◆ EXERCISE BRIEF ◆
Each line of the records containing "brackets" is to be copied out and returned.

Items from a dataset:
☆ ☆ ☆ ☆ ☆ ☆ ☆

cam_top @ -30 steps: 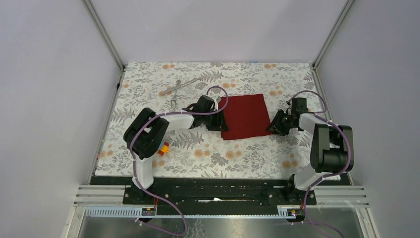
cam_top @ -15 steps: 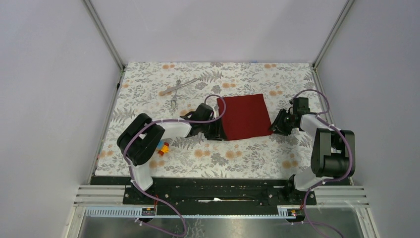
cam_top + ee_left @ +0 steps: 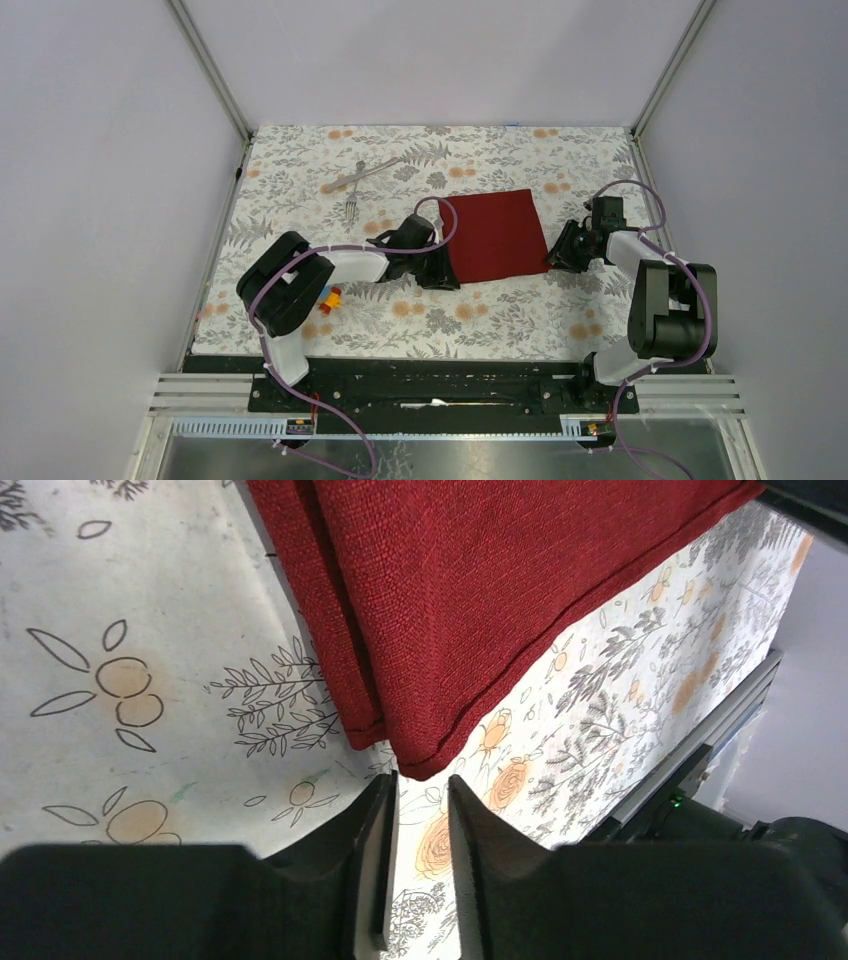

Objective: Fold the napkin into a case and place the utensils inside
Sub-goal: Pick up the top corner of the square-folded napkin from the center of the board, then fold the top corner of the square-folded napkin at the center of the board.

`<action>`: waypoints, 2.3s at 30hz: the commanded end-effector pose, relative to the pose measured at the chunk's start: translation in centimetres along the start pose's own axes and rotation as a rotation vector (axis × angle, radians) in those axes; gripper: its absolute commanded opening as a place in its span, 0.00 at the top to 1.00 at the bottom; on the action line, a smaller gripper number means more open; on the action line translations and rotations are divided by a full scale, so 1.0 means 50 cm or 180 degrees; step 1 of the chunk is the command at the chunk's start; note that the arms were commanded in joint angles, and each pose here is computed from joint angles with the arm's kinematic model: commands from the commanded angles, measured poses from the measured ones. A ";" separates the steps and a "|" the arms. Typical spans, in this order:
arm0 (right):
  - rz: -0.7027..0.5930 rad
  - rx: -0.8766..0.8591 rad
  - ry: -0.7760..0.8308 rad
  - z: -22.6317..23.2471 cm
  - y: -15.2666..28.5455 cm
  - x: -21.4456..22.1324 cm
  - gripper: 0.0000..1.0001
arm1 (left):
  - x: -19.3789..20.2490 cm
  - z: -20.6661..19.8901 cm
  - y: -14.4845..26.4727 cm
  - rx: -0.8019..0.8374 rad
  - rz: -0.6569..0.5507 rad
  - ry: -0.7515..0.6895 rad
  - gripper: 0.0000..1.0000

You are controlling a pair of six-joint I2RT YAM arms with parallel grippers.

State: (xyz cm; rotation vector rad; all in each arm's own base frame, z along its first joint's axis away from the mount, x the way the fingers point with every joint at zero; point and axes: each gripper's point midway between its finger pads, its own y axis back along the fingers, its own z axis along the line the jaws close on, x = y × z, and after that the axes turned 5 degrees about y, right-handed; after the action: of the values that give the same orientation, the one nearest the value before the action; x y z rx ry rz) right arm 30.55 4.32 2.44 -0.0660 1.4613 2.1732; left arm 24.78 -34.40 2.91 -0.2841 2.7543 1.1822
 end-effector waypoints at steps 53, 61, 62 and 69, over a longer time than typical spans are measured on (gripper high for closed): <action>0.0237 -0.1023 0.0878 0.332 -0.078 -0.038 1.00 | -0.030 0.063 -0.026 -0.0349 -0.0305 0.0144 0.80; 0.0251 -0.1575 0.0889 0.505 -0.155 -0.108 1.00 | -0.007 0.110 -0.026 -0.0436 -0.0292 0.0278 0.86; 0.0249 -0.1595 0.0846 0.512 -0.170 -0.116 1.00 | -0.005 0.114 -0.026 -0.0438 -0.0294 0.0298 0.86; 0.0236 -0.1794 0.0761 0.558 -0.207 -0.157 1.00 | 0.012 0.128 -0.028 -0.0431 -0.0246 0.0365 0.89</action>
State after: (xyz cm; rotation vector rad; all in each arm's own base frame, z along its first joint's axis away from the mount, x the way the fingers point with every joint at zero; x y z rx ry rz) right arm 46.82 27.37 5.99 -0.4660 1.0366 2.6275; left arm 26.81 -33.90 1.85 -0.5008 2.7647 1.1324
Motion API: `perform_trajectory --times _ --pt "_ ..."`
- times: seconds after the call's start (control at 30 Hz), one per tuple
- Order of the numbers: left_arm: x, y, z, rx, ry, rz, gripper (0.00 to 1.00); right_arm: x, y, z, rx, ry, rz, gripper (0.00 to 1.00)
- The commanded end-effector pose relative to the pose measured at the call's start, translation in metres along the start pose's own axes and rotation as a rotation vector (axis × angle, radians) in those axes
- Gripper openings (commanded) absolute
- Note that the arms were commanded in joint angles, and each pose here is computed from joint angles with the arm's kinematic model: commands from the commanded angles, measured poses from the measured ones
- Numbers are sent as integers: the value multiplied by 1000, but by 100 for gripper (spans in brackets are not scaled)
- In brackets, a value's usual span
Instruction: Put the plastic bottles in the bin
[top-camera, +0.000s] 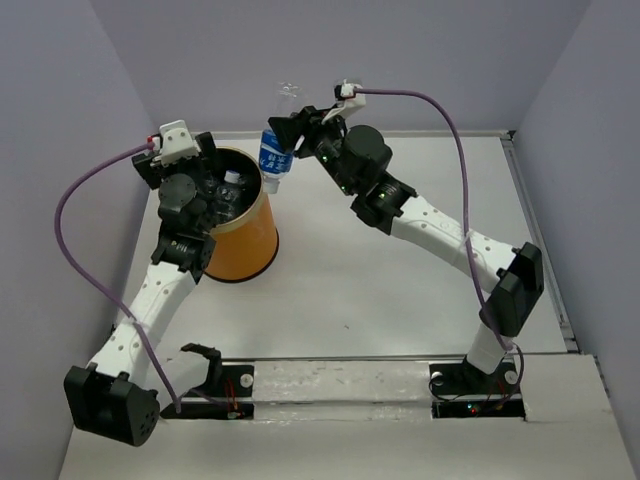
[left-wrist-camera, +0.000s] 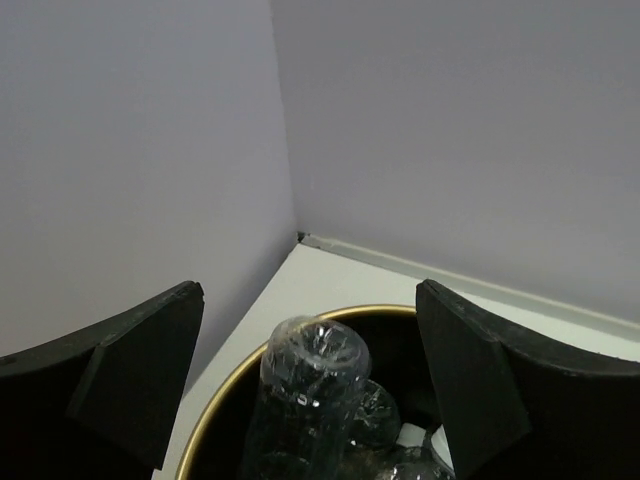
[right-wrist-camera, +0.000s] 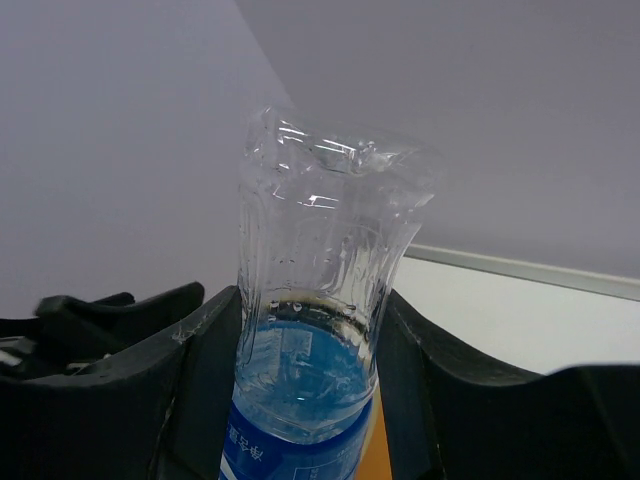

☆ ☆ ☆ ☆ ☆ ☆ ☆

◆ ANSWER TO THIS TASK ◆
- Numbers are sent as integers: the value multiplied by 1000, but by 100 for gripper (spans in brackets are not scaled)
- In brackets, a value's usual span

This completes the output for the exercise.